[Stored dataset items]
>>>

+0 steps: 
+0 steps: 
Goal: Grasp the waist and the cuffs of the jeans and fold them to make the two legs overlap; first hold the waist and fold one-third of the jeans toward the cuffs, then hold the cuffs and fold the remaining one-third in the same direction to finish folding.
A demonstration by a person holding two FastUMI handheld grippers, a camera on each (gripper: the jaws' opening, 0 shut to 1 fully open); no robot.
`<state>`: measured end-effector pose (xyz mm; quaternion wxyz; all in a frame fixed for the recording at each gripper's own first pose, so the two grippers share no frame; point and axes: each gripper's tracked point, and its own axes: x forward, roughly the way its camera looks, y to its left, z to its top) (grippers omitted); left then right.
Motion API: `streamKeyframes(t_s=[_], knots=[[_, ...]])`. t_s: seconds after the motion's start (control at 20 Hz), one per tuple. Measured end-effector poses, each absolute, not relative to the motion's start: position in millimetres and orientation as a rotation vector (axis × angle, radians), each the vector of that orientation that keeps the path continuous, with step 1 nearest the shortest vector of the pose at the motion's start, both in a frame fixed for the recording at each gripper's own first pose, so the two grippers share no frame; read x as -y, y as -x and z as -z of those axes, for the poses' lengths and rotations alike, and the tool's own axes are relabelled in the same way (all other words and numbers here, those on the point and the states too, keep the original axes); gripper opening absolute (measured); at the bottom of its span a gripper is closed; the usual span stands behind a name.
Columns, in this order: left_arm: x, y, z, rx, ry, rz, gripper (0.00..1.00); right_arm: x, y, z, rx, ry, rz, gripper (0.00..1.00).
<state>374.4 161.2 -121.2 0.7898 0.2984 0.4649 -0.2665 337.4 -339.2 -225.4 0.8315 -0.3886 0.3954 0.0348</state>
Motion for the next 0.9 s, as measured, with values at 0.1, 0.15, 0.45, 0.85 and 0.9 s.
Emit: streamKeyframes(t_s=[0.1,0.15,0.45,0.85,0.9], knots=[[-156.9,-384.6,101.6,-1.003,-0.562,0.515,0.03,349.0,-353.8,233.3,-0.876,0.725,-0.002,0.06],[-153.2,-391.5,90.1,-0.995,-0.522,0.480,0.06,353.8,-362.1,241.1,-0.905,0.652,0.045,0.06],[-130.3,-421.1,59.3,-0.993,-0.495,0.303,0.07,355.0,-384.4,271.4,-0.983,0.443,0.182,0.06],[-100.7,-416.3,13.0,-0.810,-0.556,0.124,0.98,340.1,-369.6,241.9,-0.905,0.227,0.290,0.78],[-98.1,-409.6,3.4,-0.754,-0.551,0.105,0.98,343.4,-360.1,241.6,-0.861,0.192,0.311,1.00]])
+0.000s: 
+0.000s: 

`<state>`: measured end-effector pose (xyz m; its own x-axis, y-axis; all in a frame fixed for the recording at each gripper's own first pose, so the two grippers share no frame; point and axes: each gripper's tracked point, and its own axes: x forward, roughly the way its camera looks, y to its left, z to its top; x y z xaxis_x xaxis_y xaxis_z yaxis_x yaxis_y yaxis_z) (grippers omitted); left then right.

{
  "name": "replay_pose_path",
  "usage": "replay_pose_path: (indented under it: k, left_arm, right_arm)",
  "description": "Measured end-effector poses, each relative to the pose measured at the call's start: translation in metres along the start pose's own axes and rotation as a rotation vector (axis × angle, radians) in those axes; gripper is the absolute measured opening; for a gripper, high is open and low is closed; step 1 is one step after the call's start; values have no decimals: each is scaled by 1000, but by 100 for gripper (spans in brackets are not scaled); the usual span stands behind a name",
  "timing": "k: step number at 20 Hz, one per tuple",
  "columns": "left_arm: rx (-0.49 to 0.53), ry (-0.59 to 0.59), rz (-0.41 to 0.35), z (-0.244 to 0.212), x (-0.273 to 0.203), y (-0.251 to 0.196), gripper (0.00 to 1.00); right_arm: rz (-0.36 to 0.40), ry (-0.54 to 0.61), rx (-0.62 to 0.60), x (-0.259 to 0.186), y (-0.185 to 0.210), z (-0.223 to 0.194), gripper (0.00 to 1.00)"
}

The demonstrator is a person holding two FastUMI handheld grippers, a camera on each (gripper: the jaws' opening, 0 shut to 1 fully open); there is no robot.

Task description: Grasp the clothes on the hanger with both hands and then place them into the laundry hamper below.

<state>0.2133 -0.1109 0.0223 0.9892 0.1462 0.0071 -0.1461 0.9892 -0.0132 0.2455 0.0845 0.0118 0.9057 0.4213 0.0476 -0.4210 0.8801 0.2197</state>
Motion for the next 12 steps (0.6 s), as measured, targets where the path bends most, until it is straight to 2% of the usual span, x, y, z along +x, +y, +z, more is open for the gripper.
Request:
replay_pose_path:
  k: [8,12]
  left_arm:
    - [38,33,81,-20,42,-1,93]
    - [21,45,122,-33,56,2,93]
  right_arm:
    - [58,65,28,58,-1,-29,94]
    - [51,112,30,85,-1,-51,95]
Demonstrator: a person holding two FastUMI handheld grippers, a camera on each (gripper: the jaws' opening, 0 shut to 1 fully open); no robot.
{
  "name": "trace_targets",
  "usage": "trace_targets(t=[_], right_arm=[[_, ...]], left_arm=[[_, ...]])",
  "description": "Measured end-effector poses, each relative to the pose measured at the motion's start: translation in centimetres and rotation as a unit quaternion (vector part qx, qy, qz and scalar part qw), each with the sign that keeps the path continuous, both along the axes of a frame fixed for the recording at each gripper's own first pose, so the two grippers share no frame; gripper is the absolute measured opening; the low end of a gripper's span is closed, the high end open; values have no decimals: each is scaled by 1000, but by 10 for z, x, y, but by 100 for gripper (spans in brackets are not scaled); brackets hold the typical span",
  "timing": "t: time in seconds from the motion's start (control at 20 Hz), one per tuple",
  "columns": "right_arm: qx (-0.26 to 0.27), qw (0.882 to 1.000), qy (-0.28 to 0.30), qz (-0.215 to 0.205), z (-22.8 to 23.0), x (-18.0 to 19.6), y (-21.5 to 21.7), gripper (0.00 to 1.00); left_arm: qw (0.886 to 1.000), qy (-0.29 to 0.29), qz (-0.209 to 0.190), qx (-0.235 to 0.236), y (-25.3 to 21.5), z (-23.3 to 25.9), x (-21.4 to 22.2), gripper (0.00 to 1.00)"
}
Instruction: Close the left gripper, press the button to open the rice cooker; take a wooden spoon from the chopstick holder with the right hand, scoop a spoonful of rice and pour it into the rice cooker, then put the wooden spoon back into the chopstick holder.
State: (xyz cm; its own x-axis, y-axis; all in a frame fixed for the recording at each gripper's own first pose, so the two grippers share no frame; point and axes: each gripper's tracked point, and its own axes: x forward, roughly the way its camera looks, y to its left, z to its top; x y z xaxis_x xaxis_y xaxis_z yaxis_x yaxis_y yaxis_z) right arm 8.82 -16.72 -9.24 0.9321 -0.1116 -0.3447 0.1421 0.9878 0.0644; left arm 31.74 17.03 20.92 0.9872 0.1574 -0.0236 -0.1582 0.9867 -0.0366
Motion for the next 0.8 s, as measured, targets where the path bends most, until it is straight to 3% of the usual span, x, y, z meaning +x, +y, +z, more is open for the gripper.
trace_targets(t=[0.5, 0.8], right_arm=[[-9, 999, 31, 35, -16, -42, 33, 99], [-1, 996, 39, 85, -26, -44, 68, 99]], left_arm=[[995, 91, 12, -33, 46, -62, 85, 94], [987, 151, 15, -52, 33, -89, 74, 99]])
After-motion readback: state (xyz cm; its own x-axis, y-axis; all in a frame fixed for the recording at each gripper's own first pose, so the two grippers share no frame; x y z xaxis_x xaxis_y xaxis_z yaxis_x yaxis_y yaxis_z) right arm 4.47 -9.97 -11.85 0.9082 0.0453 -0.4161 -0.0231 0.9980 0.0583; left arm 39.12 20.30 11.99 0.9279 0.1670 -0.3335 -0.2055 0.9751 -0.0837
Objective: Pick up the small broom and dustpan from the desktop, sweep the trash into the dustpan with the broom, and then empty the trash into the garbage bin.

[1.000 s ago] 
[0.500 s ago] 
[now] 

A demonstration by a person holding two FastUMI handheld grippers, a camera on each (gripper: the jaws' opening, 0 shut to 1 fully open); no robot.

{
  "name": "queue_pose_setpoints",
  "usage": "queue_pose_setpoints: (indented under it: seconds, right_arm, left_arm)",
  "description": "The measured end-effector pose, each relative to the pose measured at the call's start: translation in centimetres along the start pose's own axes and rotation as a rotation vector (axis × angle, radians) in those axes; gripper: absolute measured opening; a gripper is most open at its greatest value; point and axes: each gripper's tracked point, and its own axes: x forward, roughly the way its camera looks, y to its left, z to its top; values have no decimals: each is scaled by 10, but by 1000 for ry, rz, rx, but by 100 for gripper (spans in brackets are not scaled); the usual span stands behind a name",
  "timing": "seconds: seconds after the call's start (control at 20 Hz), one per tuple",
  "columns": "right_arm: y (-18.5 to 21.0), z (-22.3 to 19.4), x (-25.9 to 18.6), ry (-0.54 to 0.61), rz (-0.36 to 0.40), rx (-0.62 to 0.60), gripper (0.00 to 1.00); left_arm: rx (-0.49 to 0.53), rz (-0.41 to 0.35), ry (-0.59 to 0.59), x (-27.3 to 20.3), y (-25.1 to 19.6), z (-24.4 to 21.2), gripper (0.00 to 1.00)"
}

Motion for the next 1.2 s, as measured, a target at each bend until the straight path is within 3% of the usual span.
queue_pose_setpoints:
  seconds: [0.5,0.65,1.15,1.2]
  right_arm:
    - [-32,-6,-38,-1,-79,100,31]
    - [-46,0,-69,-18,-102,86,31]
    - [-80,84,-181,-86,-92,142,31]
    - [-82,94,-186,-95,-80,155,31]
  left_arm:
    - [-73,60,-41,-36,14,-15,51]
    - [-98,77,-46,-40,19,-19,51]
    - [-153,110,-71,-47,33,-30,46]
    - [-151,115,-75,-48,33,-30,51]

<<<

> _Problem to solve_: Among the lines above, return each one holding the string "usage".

> _Solution_:
  "usage": "replay_pose_path: (indented under it: k, left_arm, right_arm)",
  "usage": "trace_targets(t=[_], right_arm=[[_, ...]], left_arm=[[_, ...]])",
  "usage": "queue_pose_setpoints: (indented under it: seconds, right_arm, left_arm)",

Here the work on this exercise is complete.